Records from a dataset
==*==

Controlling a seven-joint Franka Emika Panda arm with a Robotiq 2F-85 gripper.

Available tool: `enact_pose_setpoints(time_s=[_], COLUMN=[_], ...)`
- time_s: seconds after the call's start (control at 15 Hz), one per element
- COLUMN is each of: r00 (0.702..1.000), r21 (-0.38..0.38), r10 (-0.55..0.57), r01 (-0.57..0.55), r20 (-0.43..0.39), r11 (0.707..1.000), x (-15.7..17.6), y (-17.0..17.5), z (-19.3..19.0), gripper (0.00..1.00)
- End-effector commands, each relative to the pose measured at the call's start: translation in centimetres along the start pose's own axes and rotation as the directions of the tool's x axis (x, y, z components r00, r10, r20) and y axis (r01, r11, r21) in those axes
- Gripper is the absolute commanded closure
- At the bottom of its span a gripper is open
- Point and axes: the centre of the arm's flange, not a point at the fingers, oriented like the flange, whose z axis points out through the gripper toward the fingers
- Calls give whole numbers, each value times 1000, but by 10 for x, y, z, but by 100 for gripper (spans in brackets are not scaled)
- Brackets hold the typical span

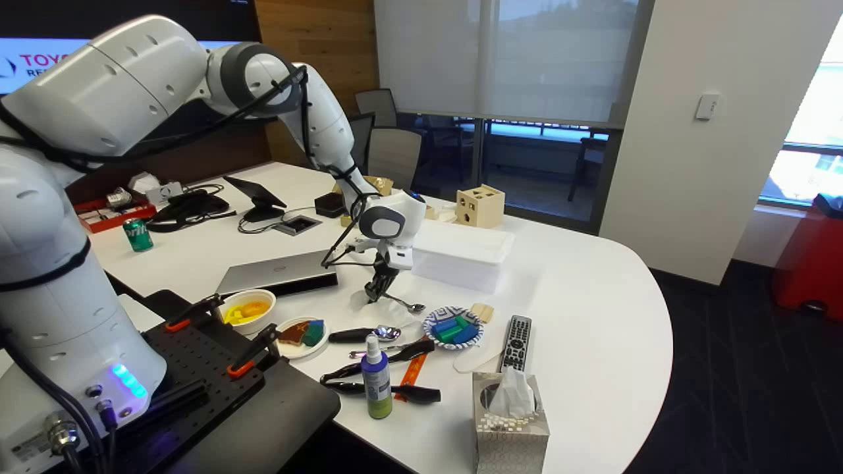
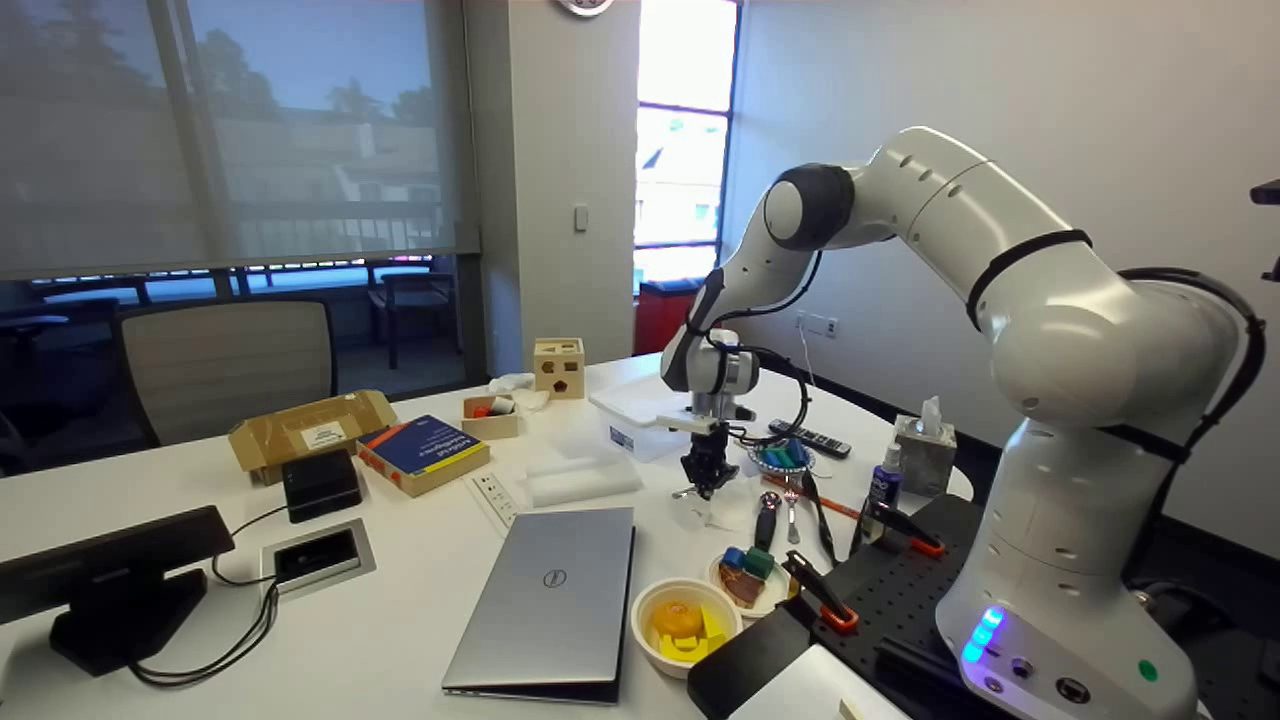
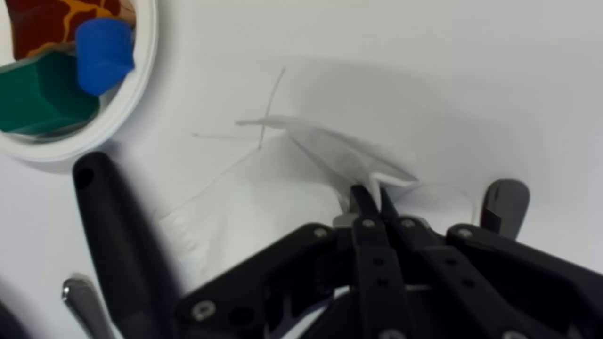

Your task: Use the white napkin to wipe the tabletop.

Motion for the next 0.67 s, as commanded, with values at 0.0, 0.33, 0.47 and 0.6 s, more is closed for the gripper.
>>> enact_pose_setpoints(time_s=[0.0, 0.33, 0.47, 0.6], r00=[984, 978, 990, 993], r21=[-18, 1, 37, 88], r10=[126, 89, 21, -66], r01=[-129, -90, -17, 74], r20=[-130, -186, -138, -96], r11=[991, 996, 999, 993], x=[6, 11, 2, -10], y=[27, 18, 12, 7], z=[-14, -19, -18, -21], gripper=[100, 100, 100, 100])
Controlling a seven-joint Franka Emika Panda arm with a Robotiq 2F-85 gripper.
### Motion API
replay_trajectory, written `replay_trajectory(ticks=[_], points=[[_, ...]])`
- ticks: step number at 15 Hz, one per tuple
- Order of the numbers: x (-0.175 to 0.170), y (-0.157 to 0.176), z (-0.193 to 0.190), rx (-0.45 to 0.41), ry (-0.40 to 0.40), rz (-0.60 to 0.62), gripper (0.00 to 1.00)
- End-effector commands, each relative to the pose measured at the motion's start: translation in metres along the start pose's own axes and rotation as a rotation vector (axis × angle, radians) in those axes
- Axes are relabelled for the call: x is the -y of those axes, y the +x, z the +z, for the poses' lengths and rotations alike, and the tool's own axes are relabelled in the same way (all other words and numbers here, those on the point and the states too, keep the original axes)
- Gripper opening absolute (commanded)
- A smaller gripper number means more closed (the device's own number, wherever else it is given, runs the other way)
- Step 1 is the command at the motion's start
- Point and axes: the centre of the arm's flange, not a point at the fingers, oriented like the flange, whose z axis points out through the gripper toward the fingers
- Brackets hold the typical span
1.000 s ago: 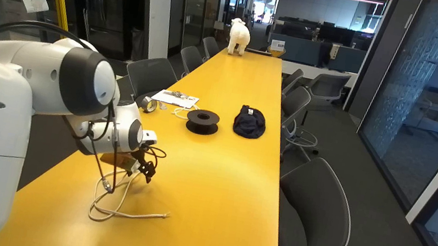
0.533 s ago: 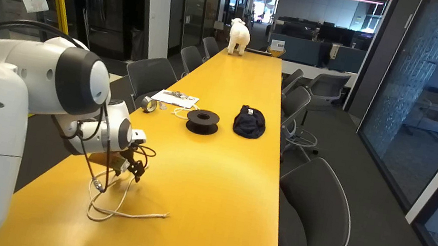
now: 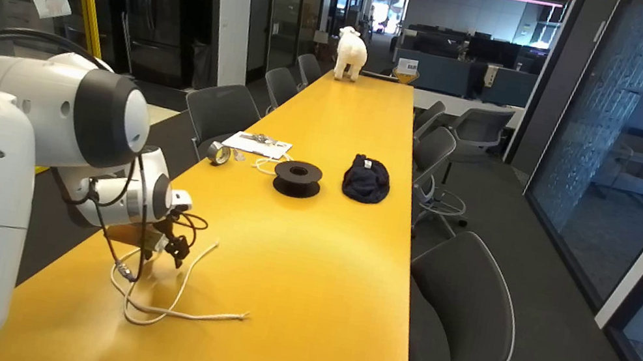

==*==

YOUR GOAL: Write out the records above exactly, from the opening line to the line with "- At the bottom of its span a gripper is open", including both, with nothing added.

ANSWER TO THIS TASK:
Controlling a seven-joint Franka Emika Panda arm with a Robotiq 2F-85 gripper.

Available tool: `enact_pose_setpoints(time_s=[_], COLUMN=[_], ...)`
- time_s: seconds after the call's start (control at 15 Hz), one per element
- COLUMN is each of: r00 (0.702..1.000), r21 (-0.38..0.38), r10 (-0.55..0.57), r01 (-0.57..0.55), r20 (-0.43..0.39), r11 (0.707..1.000), x (-15.7..17.6), y (-17.0..17.5), z (-19.3..19.0), gripper (0.00..1.00)
- End-effector commands, each relative to the pose measured at the call's start: translation in centimetres along the start pose's own axes and rotation as the directions of the tool's x axis (x, y, z components r00, r10, r20) and y axis (r01, r11, r21) in those axes
- Gripper is the absolute commanded closure
- At the bottom of its span a gripper is open

No more work remains in this exercise.